- _YOUR OBJECTIVE_
Look at each line below and count those with the word "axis"; the answer is that number only.

################

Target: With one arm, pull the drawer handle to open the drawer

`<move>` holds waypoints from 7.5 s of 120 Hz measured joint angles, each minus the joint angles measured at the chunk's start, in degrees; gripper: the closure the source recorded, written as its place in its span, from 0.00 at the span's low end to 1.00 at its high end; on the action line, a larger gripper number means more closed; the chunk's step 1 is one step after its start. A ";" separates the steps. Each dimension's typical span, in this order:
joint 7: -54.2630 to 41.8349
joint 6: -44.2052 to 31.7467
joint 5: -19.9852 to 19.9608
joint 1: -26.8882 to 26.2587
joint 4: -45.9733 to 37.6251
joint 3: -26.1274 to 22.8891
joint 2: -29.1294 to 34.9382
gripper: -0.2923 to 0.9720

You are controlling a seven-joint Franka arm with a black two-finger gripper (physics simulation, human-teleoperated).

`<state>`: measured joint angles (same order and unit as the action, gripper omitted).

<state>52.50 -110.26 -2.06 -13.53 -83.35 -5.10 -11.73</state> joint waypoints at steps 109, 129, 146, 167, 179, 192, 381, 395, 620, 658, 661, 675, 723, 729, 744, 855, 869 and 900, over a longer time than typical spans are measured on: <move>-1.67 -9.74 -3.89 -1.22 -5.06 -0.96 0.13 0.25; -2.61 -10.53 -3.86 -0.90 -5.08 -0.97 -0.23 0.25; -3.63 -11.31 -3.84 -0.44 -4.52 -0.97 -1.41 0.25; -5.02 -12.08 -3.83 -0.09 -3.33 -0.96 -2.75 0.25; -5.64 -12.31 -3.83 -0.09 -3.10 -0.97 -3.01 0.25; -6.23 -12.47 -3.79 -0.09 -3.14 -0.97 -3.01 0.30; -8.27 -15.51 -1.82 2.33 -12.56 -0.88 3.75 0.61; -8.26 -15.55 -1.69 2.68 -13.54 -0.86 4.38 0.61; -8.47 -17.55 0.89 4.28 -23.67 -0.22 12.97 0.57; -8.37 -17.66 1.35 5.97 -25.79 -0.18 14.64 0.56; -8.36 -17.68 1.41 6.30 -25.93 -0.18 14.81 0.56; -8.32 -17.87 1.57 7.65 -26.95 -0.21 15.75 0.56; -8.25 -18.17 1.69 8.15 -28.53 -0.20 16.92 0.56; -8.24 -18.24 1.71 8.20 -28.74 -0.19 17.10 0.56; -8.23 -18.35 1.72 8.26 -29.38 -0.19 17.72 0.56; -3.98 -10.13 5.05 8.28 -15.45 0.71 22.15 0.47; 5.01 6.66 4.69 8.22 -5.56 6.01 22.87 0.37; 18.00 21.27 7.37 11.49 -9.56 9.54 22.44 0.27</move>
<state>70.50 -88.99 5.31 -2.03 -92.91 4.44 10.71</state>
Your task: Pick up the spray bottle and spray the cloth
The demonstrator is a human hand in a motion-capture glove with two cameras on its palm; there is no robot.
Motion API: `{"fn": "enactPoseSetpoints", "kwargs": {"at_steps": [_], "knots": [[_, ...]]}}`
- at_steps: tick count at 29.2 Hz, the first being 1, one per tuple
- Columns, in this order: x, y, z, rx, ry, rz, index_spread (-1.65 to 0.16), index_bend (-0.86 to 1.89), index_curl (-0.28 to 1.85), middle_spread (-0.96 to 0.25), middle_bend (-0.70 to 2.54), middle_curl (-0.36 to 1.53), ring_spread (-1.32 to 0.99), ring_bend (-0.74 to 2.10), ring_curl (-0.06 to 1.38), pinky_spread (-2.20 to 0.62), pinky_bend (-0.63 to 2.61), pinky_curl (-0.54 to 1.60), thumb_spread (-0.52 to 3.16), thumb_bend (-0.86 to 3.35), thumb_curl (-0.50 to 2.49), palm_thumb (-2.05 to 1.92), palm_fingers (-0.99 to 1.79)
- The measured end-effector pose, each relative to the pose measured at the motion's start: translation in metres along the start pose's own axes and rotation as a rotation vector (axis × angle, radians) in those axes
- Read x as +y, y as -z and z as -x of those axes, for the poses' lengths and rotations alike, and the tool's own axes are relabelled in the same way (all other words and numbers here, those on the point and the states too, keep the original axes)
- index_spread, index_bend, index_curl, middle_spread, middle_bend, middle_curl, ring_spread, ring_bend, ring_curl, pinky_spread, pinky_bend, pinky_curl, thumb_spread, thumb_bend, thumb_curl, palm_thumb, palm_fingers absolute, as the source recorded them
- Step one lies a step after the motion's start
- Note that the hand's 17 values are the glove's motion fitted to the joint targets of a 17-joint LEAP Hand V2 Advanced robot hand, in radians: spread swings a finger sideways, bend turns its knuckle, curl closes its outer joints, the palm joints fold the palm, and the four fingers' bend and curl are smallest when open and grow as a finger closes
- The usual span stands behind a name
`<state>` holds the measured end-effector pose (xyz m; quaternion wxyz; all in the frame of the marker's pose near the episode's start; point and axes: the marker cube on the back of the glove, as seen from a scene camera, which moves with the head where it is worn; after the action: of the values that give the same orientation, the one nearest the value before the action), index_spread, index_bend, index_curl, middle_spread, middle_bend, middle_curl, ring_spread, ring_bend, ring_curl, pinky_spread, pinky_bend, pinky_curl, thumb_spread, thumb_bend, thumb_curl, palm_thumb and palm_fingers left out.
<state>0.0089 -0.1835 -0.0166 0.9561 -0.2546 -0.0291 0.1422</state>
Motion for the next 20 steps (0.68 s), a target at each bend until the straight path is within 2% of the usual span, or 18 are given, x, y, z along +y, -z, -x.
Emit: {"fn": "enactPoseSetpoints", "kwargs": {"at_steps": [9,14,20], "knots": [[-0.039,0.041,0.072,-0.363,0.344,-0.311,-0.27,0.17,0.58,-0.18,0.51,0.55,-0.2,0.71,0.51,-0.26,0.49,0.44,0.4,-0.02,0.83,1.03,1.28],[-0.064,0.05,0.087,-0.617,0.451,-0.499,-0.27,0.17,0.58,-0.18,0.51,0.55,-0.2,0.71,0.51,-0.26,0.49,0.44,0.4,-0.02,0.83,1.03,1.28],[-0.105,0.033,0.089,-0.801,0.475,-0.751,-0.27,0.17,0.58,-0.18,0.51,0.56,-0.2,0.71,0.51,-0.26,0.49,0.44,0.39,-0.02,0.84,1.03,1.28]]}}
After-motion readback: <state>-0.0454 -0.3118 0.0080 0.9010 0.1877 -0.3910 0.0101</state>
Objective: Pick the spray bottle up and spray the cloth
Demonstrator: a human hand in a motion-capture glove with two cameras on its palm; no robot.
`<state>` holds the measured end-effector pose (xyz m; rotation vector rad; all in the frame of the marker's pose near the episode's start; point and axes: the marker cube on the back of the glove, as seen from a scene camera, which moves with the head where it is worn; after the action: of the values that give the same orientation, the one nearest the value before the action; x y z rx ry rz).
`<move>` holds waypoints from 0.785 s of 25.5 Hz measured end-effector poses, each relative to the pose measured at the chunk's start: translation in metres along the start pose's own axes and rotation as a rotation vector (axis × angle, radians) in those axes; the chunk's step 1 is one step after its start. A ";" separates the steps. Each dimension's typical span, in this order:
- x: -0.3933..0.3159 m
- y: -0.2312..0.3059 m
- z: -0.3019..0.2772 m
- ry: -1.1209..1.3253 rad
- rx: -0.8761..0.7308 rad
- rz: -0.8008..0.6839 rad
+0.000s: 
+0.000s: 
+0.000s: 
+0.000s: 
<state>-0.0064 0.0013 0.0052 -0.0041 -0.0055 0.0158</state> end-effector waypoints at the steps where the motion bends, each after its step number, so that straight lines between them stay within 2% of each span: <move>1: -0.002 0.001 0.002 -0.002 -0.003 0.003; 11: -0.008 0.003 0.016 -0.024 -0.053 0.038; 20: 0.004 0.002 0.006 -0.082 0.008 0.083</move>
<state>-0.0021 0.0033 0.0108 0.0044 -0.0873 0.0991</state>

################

- _TASK RESPONSE_
2